I love flying.  The hustle and bustle of airports appease my restless nature because for that trip there's purpose.. destination.. intention.  And even better, you're surrounded by people traveling to and fro on an unknown journey. I amuse myself by guessing the nature of their travels.  But the true beauty is the view from an airplane.  I love gazing down at the world passing smoothly below.. the fields create a patchwork of greens and browns, with buildings scattered about like toys. Hills and valleys seem to melt together; only the extreme mountain peaks or gorges contrasting against the otherwise flat landscape.  At night, the city lights combine to create a picture with the effect of a light bright, but with a warmth and uniqueness that colored bulbs cannot provide.  Watching the earth slide away under the plane, my view broken my a periodic puff of cloud, I feel a strange detachment.  There's familiarity with the landscape below, but yet it seems fake.. like a painting. And moreover, its untouchable.  My interest in fellow travelers is replaced by curiosity of the earth dwellers.  I wish for a huge telescope to gain close snapshots of their lives.  Little dots move along winding, snakelike dark paths of road.. carrying people to unknown places.  Are they happy or sad?  Will they be joining friends and family tonight or spending time alone?  Do they feel fulfilled or empty?  Have they seen my airplane and wistfully longed to be flying as well?  Interestingly as these question arise, the sense of importance and excitement in traveling seems to leave and is replaced by an uneasy, all to familiar restlessness.

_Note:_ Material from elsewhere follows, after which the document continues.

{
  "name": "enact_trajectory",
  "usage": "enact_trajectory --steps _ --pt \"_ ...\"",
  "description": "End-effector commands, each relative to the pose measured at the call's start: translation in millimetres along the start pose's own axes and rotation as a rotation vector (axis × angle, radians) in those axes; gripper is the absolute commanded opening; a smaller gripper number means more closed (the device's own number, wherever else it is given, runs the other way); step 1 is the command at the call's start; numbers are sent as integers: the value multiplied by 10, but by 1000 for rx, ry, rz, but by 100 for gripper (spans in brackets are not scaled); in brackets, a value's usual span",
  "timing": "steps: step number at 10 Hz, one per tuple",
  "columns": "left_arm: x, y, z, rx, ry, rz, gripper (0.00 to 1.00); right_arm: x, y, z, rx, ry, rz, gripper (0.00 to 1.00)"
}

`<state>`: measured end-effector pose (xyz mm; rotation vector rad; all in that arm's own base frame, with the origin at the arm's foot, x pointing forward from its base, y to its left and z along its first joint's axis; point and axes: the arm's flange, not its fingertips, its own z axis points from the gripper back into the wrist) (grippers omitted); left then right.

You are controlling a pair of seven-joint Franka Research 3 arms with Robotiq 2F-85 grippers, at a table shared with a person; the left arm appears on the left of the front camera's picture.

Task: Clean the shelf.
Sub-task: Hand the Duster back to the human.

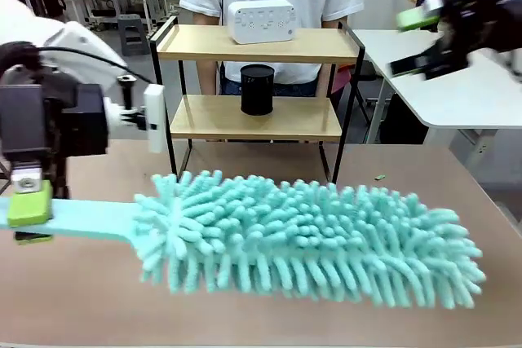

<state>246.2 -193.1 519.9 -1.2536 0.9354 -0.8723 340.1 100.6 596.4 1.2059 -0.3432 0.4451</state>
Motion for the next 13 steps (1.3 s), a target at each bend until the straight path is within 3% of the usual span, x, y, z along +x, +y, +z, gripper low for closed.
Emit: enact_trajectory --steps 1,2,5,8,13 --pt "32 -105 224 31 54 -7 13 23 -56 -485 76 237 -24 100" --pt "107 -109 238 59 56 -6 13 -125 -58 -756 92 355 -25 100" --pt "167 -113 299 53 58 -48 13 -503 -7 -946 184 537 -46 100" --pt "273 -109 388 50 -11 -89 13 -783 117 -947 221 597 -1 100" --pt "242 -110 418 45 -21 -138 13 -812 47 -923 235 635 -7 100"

I am detached, removed.  As the sun sets with brilliant hues of orange and red and the landscape below fades away to a deep darkness, leaving only the hum of the plane's engines, I seem to return to present... settling back to enjoy the rest of the journey.

I do not fly very often, but all too frequently I feel such detachment which breeds restlessness... as though I'm a plane in the sunset, with nowhere to land.  Its fabulous to travel through the skies, but part of the thrill accompanies the landing; the accomplishment of the trip reached.  But imagine flying from airport to airport, without completing or fulfilling a purpose... no one to greet and welcome you home.  Switchfoot's song continues...all I see it could never make me happy, and all my sandcastles spent their time collapsing. Although I can identify with the sentiments, I do not fully understand the reason there seems to be no destination or place to rest.  All I know is at times, I feel stuck watching history repeating...and grow weary.  But thankfully, the song doesn't end there.

The tricky bit about sandcastles is that they are made of sand...and very easily destroyed by water, wind, or people's careless trampings.  While intriguing and fascinating to see, they're nothing to depend upon. The rain came down, the streams rose, and the winds blew and beat against that house, and it fell with a great crash (Matthew 7:26).  Seems obvious: don't trust sand.  Instead, look for solidity, strength, and assurance in rocks - all other ground is sinking sand.  Although such logic makes complete sense and proven repeatedly by experiences... it can be difficult to ignore the sand.  After-all, sand is far more interesting.  It can be molded and shaped, mixed with water or left dry, it can hide objects or fall like silk through a sieve.  But at the end of the day, it will not last. Regardless of effort, desire, creativity or time the design will collapse; each grain of sand falling into anonymity with millions of others.  As if we were never there.   And so.. the plane moves on, searching for another more dependent and sustainable location to land.


Let me know that you hear me, 
Let me know your touch, 
Let me know that you love me,


Maybe we will learn to stay with the rock... and let that be enough.